Na een relatief korte nacht werd ik vanochtend gewekt door een kukelende haan. Op het ‘balkonnetje’ ben ik gelijk gaan kijken hoe het uitzicht is. Aan de ene kant gaat een berg stijl omhoog, aan de andere kant is de zee.
Ik ben als eerste op het terras waar we gisternacht de dag afsloten, om met een kopje kamillethee van het uitzicht te genieten.
Nadat we ontbeten hebben lopen we naar het strand. Het is zo’n 200 meter lopen over een kronkelig paadje door een stukje bos. Het strand is een baaitje tussen de rotsen, er zijn stukken zand en stukken grind, het is ongeveer 800 meter breed. Op het strand zijn drie dakjes van bamboe gemaakt waaronder je kunt liggen. Er zijn niet meer dan 30 mensen. We gaan eerst in de zee zwemmen. Door de stenen is het lastig om in het water te komen. Daarna gaan we onder een dakje liggen en val ik in slaap.
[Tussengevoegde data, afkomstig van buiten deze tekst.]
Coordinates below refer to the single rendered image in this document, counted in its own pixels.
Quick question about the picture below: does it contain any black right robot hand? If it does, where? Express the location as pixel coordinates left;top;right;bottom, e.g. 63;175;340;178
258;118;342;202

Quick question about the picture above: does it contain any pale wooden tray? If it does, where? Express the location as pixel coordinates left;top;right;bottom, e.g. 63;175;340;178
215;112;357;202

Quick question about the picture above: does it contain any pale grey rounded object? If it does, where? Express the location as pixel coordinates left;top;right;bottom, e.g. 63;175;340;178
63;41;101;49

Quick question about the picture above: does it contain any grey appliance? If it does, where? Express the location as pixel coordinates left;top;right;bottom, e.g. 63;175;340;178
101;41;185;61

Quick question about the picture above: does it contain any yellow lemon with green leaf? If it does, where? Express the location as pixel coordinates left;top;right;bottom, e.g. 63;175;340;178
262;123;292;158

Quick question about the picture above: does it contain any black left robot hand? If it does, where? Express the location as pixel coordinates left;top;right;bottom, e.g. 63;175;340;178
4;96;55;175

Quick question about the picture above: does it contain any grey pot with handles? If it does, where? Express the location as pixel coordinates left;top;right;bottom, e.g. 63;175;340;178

Later eten we wat bij een strandtentje en ga ik met N. een bergwandeling maken. Tussen 8 en 9 is het avondeten.
Kabak is een kleine nederzetting. MeneerTuran heeft hier in 1987 als eerste zijn tent neergezet. Het verblijf waar we nu zijn, Turan Hill Lounge, is het oudste van deze nederzetting. Ik schat dat er nog 4 of 5 andere gelegheden hier in de buurt zijn waar je kunt overnachten. Het zijn allemaal zelf gemaakte hutjes of plaatsen waar je een tent neer kunt zetten. Er is hier vooral rust. ‘s-Ochtends word je wakker van het geluid van de dieren. De mensen zijn hier aardig maar anders dan we elders in Turkije gewend zijn. Ze zijn wat relaxter / softer en het lijkt erop dat ze het werk in het ‘hotel’ onder mekaar verdeeld hebben. Er zijn ook een aantal ‘volunteers’.
Op de tweede dag doe ik om half negen mee met een behoorlijk pittige yoga-sessie. ‘s-Middags maken we een wandeltocht van zo’n drie uur naar een waterval boven in de bergen. Heen lopen we een stuk van het Lycische Pad (het Lycische Pad is een wandelpad van bijna 500 kilometer van Oludeniz naar Antalya), terug gaan we klauterend door en langs het riviertje; heel mooi maar wel gevaarlijk.
Op de laatste dag maken we een wandeling naar een grot waar de zee vrij spel heeft.